I'm gonna agree with Lagonda here, it's not the absolute numerical speed accuracy that's most critical, it's the lack of moment to moment waver.
It's both. Stable accuracy.
This lack of cyclical swings and roundabouts is making the critical difference. And WHAT a difference! I know I'm prone to that awful audiophile malady Epiphanous Pretentiousity, but the change here is of an order of magnitude greater than any other changes, save for my room acoustics uplift (actual room move and major bass suckout solution), and isolation of tt via Stacore/correct analog setup. I would say by having these factors sorted, the uplift from minimal speed drift with the new motor is magnified.
Where I'm so happy is the dramatic turnaround on classical. The Janacek/Mládi piece I listened to the other day is transformed from a tad grey and smeared to uncluttered, hugely transparent, dynamics especially improved, timbral accuracy and air to spare. For the first time, classical music that always felt shut in and gritty via my Zus, is sounding much more independent of the spkrs, way closer to the great systems I've heard in the last few years.
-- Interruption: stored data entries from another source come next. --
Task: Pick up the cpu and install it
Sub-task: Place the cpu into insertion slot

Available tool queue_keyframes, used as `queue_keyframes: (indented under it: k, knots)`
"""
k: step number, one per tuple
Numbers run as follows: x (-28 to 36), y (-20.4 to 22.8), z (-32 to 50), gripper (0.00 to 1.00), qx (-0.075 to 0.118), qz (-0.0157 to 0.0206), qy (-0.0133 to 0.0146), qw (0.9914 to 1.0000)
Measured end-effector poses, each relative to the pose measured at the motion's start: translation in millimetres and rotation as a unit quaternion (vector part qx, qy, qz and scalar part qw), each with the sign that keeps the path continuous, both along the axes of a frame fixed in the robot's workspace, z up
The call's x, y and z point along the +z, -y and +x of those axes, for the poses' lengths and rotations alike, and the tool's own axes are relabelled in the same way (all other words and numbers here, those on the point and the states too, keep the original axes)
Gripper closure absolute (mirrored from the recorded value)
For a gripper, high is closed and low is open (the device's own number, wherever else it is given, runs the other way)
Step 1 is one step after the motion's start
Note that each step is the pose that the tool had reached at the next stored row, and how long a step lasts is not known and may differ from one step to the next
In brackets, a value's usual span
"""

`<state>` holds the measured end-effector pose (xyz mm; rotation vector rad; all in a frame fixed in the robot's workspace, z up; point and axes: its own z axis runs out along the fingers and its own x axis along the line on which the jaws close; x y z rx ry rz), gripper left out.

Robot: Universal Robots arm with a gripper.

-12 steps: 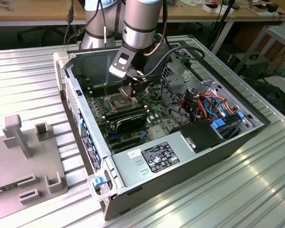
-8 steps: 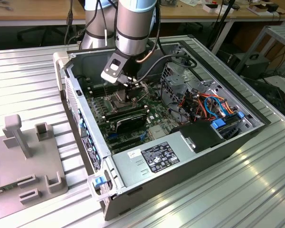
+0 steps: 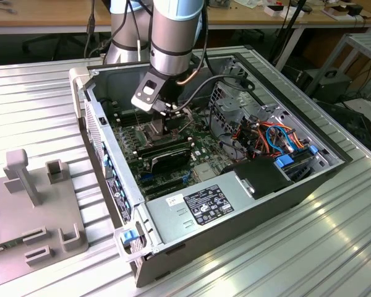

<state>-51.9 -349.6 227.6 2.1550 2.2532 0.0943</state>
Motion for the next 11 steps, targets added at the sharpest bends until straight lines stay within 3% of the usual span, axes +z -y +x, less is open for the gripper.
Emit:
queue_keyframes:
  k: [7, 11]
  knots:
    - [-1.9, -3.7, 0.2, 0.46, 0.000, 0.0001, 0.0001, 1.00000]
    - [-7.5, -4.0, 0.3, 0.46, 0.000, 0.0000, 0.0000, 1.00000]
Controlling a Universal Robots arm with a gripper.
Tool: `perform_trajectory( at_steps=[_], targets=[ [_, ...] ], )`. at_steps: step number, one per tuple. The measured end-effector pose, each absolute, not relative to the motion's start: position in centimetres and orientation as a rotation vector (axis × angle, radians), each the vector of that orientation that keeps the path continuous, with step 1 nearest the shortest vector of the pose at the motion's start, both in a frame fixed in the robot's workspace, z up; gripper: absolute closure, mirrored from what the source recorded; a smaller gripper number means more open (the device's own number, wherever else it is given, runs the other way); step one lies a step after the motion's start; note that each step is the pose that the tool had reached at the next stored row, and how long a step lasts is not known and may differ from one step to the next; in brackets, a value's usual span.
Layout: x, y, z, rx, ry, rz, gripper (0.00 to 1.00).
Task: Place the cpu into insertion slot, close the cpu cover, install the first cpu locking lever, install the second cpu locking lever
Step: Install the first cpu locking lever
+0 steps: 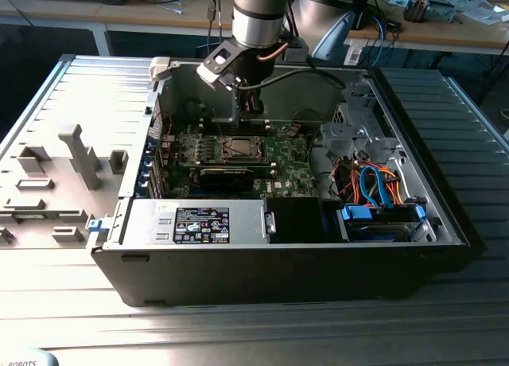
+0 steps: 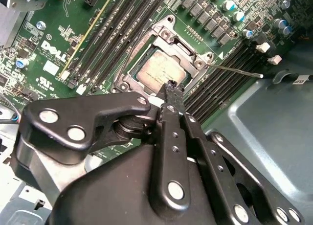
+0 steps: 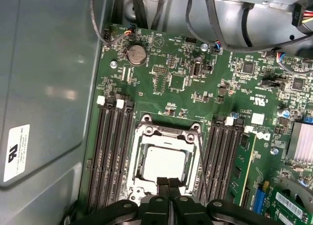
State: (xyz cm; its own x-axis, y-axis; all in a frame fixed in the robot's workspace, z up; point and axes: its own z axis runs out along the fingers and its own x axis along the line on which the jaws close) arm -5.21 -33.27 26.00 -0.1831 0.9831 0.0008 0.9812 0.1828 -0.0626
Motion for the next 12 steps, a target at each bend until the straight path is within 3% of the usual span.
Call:
perform_trajectory(
  at_steps=[12],
  targets=[
    [-5.21,-33.27,26.00,-1.853,-2.488,0.077,0.89]
  ],
)
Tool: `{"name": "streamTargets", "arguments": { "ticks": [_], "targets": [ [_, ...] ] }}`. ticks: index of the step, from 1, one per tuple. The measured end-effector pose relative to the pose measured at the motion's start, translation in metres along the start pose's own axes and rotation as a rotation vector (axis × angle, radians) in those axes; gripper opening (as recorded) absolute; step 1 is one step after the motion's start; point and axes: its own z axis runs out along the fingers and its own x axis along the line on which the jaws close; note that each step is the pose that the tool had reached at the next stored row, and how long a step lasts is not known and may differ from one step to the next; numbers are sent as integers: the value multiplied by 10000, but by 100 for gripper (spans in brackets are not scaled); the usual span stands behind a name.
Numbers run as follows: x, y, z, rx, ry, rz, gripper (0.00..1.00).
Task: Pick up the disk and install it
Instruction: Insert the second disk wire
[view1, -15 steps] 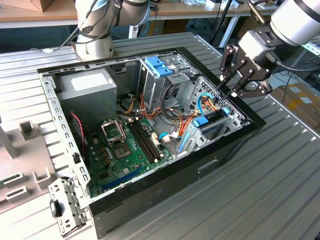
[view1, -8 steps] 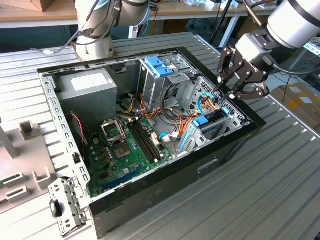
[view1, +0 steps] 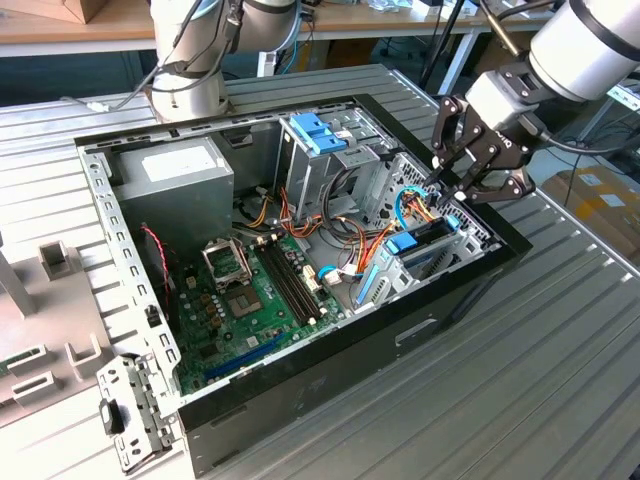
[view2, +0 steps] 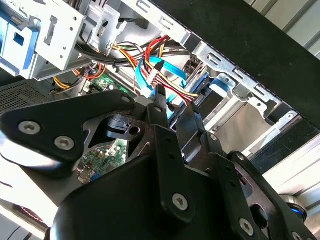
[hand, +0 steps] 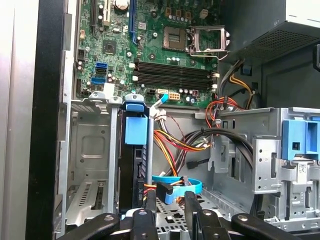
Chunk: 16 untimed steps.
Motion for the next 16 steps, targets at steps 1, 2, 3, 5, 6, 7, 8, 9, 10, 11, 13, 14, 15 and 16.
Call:
{"name": "streamTargets", "arguments": {
  "ticks": [1,2,3,5,6,7,8,9,10,11,13,14,15,16],
  "targets": [
    [1,4,4,0,-1,1,36],
    [2,6,7,1,-1,1,36],
    [2,6,8,0,1,0,36],
    [2,7,9,0,0,0,36],
    [2,7,10,0,-1,0,36],
    [2,7,10,0,0,0,36],
    [2,7,10,0,0,0,36],
    [2,7,10,0,-1,0,36],
    [2,7,10,0,0,0,36],
    [2,7,10,0,-1,0,36],
    [2,7,10,0,0,0,36],
    [3,7,10,0,0,0,36],
    [3,7,11,0,-1,0,36],
    [3,7,11,0,-1,0,35]
  ]
}}
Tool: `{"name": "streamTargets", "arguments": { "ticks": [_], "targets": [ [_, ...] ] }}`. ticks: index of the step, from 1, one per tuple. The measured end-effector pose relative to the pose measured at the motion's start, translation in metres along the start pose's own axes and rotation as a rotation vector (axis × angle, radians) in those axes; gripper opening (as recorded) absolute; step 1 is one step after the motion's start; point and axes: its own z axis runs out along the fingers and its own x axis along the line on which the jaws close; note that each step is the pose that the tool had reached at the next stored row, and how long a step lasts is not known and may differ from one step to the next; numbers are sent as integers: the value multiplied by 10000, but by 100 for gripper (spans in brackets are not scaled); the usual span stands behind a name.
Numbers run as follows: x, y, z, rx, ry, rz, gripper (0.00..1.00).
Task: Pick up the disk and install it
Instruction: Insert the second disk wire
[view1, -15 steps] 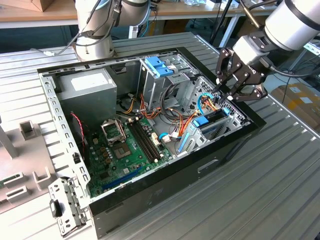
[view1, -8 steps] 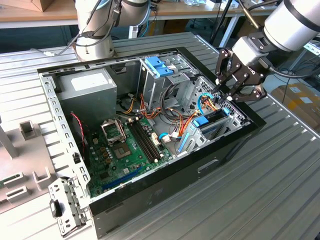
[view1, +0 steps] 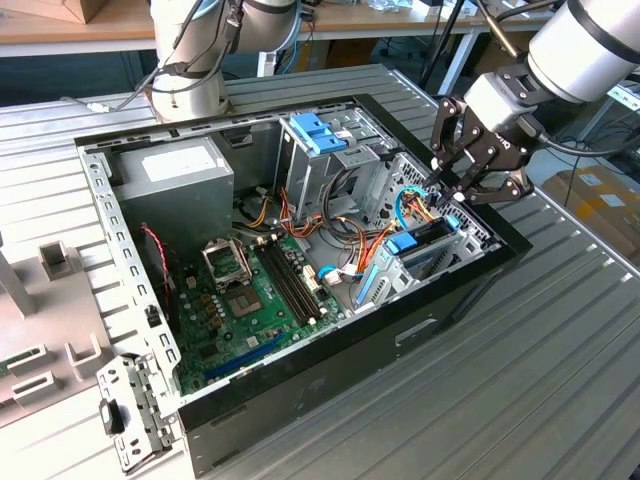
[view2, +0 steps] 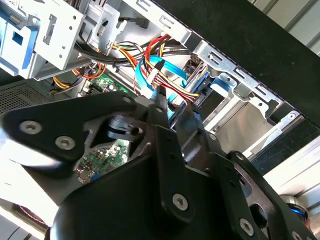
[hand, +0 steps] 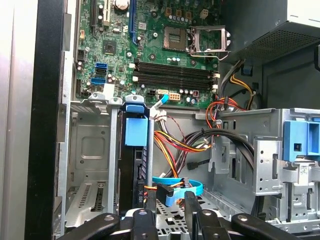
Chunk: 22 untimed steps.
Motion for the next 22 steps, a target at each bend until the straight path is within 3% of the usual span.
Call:
{"name": "streamTargets", "arguments": {
  "ticks": [1,2,4,22],
  "targets": [
    [0,0,0,0,0,0,35],
    [0,0,0,0,0,0,22],
    [0,0,0,0,0,0,11],
    [31,21,-5,0,1,0,11]
  ]
}}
It's interesting that people think they need to hear or not hear some specific thing to appreciate stable accuracy. I read it all the time: "I can't hear any difference between 33.333 rpm and 33.35 rpm, so why does it matter?" It doesn't matter until you experience the difference and you certainly don't need perfect pitch to appreciate it. The signal created at any given instance of stylus-groove interface is different when timing is correct. Everything described by the audiophile lexicon (dynamics, tonality, presence, energy, flow, spatial characteristics, etc.) is better when the signal is created consistently at 33? rpm. We don't typically think of dynamics as impacted by timing. I found the greatest improvement was in dynamic facility when switching from the Monaco 1.5 to version 2.0.